[Saved entries]
☆ ☆ ☆

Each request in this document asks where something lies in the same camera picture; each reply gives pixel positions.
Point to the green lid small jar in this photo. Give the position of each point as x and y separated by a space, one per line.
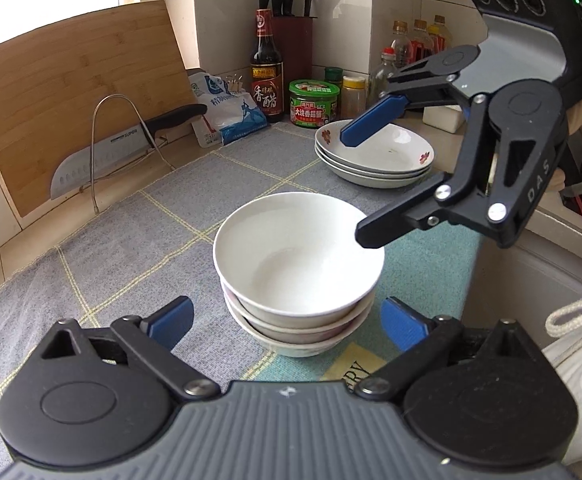
333 75

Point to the top white floral plate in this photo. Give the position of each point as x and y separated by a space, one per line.
392 150

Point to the bamboo cutting board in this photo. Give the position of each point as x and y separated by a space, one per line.
52 78

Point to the white bowl pink flowers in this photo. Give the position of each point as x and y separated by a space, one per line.
294 330

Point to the white blue salt bag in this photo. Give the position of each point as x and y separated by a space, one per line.
229 116

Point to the green lid sauce jar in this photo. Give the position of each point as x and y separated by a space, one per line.
313 103

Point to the yellow lid spice jar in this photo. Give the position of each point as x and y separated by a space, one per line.
354 95

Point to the tall plain white bowl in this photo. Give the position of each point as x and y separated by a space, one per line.
295 254

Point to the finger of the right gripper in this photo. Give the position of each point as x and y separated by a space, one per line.
421 209
429 82

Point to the santoku kitchen knife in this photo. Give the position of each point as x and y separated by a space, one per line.
113 151

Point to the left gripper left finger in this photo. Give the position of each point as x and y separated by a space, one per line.
129 360

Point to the metal wire rack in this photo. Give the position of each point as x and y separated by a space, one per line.
121 129

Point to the dark vinegar bottle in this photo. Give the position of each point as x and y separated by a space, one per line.
267 88

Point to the oil bottle yellow cap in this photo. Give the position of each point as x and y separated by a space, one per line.
440 34

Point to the middle white plate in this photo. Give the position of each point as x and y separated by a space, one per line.
369 173

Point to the grey checked cloth mat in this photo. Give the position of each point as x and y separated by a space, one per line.
150 248

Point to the clear red cap bottle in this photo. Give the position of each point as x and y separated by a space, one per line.
380 76

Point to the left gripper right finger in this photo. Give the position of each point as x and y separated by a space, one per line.
443 359

☆ ☆ ☆

Could you output all of the records exactly, without their pictures?

[TASK RESULT]
Each request in this document asks where something lies in the same camera picture; each reply gives pixel positions.
Point to the green lid small jar in this photo. Give the position of each point as x and y separated by a space, one per line.
333 75

Point to the top white floral plate in this photo. Give the position of each point as x and y separated by a space, one per line.
392 150

Point to the bamboo cutting board in this photo. Give the position of each point as x and y separated by a space, one per line.
52 78

Point to the white bowl pink flowers in this photo. Give the position of each point as x and y separated by a space, one per line.
294 330

Point to the white blue salt bag in this photo. Give the position of each point as x and y separated by a space, one per line.
229 116

Point to the green lid sauce jar in this photo. Give the position of each point as x and y separated by a space, one per line.
313 103

Point to the yellow lid spice jar in this photo. Give the position of each point as x and y separated by a space, one per line.
354 95

Point to the tall plain white bowl in this photo. Give the position of each point as x and y separated by a space, one per line.
295 254

Point to the finger of the right gripper in this photo. Give the position of each point as x and y separated by a space, one per line.
421 209
429 82

Point to the santoku kitchen knife in this photo. Give the position of each point as x and y separated by a space, one per line.
113 151

Point to the left gripper left finger in this photo. Give the position of each point as x and y separated by a space, one per line.
129 360

Point to the metal wire rack in this photo. Give the position of each point as x and y separated by a space, one per line.
121 129

Point to the dark vinegar bottle in this photo. Give the position of each point as x and y separated by a space, one per line.
267 88

Point to the oil bottle yellow cap in this photo. Give the position of each point as x and y separated by a space, one per line.
440 34

Point to the middle white plate in this photo. Give the position of each point as x and y separated by a space, one per line.
369 173

Point to the grey checked cloth mat in this photo. Give the position of each point as x and y separated by a space, one per line.
150 248

Point to the clear red cap bottle in this photo. Give the position of each point as x and y separated by a space, one per line.
380 76

Point to the left gripper right finger in this photo. Give the position of each point as x and y separated by a space, one per line.
443 359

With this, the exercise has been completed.